眼瞼けいれんや顔面けいれんについて10月号に書きましたが、今月はこれに関係した軽い話です。
眼瞼けいれんの治療薬であるボツリヌス毒素についてですが、これは本来は生物学的兵器として開発されたものです。従って、米ソ冷戦が終結し化学兵器の使用禁止の世界的な世論が高まらなかったらボツリヌスも薬として使用されるようにならなかったかも知れないと言われています。ボツリヌス毒素は1gで1千万人以上の人を殺せるといいます。実際、湾岸戦争の時はイラクのサダム・フセイン大統領がクルド人を迫害するために使ったとか、某宗教団体が皇居の周りに撒いた(こちらの方は失敗した)とか言われています。こう書くとそんな物騒なもので治療されてはたまらないと心配される方もあるかと思いますので、付け加えておきますが、人の致死量は筋肉注射の場合は3500単位から50万単位であるのに、治療として用いる1回量は最高300単位(眼科では15ないし30単位ぐらい)ですから充分に安全マージンがあることが分かると思います。だから名前はボツリヌス毒素ですが、実際は他の薬物と比べても毒性は強いとは言えないのです。

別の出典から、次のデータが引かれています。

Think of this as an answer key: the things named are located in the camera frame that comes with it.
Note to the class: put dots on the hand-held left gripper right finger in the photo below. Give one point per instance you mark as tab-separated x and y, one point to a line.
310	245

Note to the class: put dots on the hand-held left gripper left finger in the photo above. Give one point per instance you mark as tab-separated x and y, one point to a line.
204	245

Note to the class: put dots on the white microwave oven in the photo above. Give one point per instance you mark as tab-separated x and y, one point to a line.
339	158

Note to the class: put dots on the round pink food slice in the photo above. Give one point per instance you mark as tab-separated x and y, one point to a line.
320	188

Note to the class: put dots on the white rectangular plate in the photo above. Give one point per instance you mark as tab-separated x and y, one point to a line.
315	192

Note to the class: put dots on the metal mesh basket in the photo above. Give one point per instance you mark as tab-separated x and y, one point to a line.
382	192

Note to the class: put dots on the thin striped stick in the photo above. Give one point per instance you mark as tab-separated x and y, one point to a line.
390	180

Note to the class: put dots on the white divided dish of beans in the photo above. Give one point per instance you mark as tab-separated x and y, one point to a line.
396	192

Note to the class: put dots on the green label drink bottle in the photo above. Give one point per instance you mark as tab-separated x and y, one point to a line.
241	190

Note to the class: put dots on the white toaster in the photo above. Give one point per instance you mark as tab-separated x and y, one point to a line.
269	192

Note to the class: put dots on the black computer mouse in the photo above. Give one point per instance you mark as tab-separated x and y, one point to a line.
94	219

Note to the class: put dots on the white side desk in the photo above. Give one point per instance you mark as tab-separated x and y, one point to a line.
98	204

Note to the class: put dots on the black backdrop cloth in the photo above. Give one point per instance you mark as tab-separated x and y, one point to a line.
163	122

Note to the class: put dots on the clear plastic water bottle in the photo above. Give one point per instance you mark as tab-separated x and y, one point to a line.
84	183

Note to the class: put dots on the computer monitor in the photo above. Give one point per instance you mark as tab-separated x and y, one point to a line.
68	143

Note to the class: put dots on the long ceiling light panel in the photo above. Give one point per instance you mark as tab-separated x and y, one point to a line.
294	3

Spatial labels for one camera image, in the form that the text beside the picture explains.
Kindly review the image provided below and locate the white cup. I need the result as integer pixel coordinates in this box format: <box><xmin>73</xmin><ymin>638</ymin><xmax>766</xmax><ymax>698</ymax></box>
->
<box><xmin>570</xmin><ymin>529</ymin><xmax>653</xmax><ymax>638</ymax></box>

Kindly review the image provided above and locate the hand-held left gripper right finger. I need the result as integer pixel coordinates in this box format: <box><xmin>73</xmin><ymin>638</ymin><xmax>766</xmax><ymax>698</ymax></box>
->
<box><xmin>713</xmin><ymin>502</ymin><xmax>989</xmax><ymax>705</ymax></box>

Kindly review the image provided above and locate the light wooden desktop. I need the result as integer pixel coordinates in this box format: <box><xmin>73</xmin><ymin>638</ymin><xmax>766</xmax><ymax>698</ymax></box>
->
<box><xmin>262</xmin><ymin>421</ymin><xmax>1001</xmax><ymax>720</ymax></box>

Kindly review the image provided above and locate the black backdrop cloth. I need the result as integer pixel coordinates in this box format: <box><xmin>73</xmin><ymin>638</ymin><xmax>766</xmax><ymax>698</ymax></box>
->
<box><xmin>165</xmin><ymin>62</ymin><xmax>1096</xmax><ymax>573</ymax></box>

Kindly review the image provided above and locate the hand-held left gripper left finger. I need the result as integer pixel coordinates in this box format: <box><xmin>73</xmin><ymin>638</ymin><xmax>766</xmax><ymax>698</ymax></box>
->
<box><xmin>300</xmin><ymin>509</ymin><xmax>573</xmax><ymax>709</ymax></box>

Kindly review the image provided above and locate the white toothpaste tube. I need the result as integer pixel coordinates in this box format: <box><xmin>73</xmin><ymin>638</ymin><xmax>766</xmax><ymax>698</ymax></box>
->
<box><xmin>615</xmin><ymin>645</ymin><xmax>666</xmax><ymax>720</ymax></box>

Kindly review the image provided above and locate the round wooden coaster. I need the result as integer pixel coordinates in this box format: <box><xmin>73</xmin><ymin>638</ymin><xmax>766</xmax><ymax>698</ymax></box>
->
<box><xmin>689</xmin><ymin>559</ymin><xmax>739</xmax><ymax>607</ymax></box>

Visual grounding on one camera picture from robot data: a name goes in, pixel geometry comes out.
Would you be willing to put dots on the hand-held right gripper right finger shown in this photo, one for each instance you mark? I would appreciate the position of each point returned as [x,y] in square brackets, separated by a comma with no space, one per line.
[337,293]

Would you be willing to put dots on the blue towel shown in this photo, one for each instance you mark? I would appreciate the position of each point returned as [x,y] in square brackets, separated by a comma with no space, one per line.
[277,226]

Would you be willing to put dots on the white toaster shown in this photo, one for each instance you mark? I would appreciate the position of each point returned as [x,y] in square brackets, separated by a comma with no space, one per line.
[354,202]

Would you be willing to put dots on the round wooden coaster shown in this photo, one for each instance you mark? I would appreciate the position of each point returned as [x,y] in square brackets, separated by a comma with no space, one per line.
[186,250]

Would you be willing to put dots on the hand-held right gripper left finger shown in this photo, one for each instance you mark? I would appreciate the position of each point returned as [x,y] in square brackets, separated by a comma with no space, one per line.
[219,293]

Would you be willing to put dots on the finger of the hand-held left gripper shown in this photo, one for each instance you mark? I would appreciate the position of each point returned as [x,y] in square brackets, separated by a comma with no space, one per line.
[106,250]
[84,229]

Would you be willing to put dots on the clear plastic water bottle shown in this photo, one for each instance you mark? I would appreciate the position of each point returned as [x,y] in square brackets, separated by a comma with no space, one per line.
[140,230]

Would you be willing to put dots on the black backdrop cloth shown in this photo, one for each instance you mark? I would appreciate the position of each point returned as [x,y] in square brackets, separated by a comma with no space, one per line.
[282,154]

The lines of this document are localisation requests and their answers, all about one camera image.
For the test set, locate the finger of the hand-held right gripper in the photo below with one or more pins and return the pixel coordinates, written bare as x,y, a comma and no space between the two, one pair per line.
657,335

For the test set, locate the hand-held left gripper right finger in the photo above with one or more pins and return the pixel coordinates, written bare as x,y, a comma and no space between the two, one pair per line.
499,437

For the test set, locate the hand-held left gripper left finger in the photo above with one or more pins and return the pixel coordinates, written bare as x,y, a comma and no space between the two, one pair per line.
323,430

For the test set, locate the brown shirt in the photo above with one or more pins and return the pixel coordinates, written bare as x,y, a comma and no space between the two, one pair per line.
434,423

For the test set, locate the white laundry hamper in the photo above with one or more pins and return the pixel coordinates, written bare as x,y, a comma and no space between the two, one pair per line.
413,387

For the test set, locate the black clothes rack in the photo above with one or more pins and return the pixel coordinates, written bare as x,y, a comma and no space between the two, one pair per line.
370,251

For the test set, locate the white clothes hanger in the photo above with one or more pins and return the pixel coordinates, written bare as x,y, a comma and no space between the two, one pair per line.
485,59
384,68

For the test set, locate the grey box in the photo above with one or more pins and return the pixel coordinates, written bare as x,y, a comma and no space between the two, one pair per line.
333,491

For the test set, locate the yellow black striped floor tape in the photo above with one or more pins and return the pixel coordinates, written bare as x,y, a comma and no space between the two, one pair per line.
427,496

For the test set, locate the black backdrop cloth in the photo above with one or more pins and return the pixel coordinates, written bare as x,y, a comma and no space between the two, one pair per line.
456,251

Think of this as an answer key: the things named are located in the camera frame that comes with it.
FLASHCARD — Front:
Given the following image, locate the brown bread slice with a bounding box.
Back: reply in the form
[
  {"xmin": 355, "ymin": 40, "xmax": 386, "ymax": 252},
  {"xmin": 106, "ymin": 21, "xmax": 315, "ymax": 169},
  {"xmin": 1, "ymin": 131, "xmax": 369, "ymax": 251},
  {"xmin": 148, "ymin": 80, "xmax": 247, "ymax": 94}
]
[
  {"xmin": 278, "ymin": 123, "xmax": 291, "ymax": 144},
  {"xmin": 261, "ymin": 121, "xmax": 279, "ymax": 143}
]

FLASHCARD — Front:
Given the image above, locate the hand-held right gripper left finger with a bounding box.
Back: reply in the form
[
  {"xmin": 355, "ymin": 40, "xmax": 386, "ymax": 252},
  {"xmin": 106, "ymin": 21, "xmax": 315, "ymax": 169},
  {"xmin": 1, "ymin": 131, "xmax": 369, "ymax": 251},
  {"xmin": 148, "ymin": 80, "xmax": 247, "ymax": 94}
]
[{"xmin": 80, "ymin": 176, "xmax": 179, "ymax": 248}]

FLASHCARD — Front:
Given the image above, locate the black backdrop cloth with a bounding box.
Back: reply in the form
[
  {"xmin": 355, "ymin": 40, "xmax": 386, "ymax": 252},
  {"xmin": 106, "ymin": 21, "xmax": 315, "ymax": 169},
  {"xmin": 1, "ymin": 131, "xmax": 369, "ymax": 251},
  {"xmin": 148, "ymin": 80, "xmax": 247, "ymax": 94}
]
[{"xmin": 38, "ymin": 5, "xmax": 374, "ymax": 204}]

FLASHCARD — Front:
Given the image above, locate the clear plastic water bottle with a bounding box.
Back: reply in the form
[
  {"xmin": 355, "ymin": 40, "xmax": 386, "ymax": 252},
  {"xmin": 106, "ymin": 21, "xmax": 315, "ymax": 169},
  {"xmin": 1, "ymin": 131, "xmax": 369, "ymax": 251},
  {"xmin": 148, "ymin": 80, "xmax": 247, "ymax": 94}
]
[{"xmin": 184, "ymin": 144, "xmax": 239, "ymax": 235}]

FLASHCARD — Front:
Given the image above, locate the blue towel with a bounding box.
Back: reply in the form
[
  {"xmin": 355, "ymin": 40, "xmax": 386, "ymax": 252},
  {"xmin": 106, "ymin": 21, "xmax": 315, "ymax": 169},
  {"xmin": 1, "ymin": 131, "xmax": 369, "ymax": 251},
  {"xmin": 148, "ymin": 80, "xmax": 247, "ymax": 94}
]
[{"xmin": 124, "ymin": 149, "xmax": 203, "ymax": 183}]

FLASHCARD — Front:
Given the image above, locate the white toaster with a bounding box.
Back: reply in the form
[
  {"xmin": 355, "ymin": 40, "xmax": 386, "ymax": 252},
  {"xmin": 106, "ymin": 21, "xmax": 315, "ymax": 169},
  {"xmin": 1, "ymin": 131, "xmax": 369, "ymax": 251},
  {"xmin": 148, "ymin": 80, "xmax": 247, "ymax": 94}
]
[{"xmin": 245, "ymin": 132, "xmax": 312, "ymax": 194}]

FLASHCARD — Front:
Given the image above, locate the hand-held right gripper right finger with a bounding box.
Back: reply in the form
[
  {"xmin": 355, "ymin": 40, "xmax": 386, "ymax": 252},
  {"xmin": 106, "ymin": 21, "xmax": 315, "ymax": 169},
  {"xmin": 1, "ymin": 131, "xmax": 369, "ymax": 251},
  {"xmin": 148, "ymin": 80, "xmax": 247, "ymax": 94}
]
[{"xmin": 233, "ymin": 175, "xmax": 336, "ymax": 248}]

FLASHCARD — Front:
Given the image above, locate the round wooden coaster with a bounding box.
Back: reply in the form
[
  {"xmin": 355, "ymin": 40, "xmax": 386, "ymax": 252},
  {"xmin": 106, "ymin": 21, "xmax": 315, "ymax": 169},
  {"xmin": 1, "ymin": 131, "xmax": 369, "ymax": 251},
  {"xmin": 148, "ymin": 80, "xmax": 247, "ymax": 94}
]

それでは何故、生物学的兵器になるのかと言えば、それは分子量90万もの巨大分子の結晶化に成功したこと、その毒性が重量あたり史上最強であること(軽くて持ち運びが容易で殺傷能力が強いということ)製品が安定して保存できるということなどのためです。
ボツリヌス毒素が眼瞼けいれんや顔面けいれんに何故効くかは、神経筋接合部でアセチルコリンの放出に関係したタンパクを阻害するからと、一般的に言われています。またそれ以外にも筋肉への知覚入力に変化を与えることにより異常な筋収縮を二次的に抑える作用もあると考えられています。この作用は「知覚トリック」と言って、例えば片目を手のひらで覆うと他眼のけいれんがやむことがあると言ったような現象と関係していると言われます。